The decline was gradual through much of 2024 and early 2025, but saw a pronounced contraction by mid-year, suggesting that states leveraged stronger inflows from the Federation Accounts Allocation Committee (FAAC) to unwind debt obligations.

Subnational finances have been buoyed recently by increased FAAC transfers. According to NEITI’s quarterly reviews and government releases, FAAC disbursements reached ₦15.26 trillion in 2024, a 43% increase from the previous year, driven by fiscal reforms, the removal of fuel subsidies, and adjustments to the foreign exchange regime that boosted oil revenue remittances.

Within this total, state governments received ₦5.81 trillion, while local councils garnered ₦3.77 trillion, underscoring a substantial uplift in subnational revenue. FAAC allocations continued strongly into 2025. For example, in June 2025 alone, ₦1.818 trillion was shared among the three tiers of government, with states receiving over ₦600 billion. This sustained revenue uptick provided essential fiscal space for states to service maturing obligations and improve liquidity.

That said, the fiscal landscape remains nuanced. A significant share of the increase in FAAC allocations in recent times has been driven by higher global oil prices and the boost to Naira-denominated oil revenues following the devaluation of the Naira. These factors are inherently volatile and may not be sustained if commodity prices soften or exchange-rate pressures re-emerge.

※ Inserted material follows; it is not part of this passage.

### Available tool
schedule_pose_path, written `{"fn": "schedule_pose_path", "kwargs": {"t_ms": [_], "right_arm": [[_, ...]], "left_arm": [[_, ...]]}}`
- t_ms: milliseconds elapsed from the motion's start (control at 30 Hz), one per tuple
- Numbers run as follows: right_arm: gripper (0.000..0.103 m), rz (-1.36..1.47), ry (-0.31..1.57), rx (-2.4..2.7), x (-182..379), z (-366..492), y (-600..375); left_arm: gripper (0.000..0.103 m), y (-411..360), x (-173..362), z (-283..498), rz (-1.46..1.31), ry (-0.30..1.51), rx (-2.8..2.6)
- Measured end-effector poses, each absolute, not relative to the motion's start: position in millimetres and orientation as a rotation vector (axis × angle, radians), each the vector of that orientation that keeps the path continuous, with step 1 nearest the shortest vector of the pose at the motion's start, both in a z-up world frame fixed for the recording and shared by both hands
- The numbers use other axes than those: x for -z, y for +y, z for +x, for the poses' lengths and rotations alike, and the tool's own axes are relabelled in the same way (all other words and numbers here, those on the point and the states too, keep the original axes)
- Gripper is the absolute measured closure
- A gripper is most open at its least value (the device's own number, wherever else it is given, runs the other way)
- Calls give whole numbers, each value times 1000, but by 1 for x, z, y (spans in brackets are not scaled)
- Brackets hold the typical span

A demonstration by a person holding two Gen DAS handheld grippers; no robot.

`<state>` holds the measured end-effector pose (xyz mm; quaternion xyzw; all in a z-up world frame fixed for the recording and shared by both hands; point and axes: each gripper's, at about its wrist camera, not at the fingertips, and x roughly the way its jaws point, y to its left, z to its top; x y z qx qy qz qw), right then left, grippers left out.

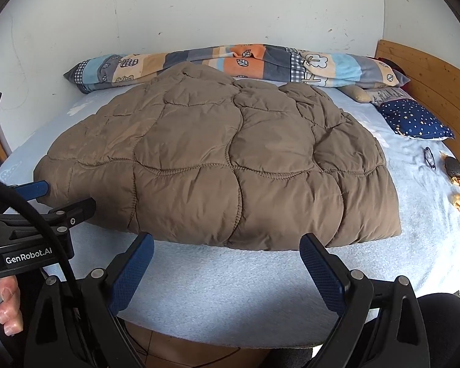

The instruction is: Fold large clothes

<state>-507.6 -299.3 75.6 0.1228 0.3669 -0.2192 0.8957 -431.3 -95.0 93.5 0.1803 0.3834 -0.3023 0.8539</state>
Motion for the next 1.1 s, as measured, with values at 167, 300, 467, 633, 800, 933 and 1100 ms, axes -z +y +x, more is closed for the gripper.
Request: {"fn": "schedule_pose_path", "kwargs": {"t_ms": [167,300,467,633,800,933,1100], "right_arm": [[5,259,759,456,-76,-509,-301],[5,263,756,458,-77,-509,-301],[5,266,754,461,-77,-510,-301],[5,268,756,463,-76,-510,-302],[5,269,759,463,-76,-510,-301],[5,270,763,463,-75,-509,-300],[5,275,769,463,-74,-508,-300]], "left_arm": [[13,-101,-95,-434,425,798,614],[13,-102,-98,-438,459,758,584],[13,-102,-101,-438,478,727,542],[13,-101,-100,-438,483,733,544],[13,-102,-99,-438,485,736,545],[13,-101,-98,-436,477,754,548],[13,-101,-96,-435,479,761,549]]}}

As a result, states with rigid expenditure structures and elevated wage bills remain particularly exposed to revenue shocks. Against this backdrop, the recent reduction in subnational borrowing should be viewed as a positive but conditional development. It reflects the prudent use of temporary revenue windfalls rather than a fundamental strengthening of fiscal capacity at the state and local government level.

There is a risk that short-term, monetized revenue gains may obscure deeper structural weaknesses, notably persistent dependence on volatile oil-related transfers and the slow growth of internally generated revenue (IGR). Strengthening fiscal discipline, expanding IGR, and diversifying revenue sources at the subnational level will be critical to achieving durable fiscal sustainability and improving the long-term credit profiles of states and local governments.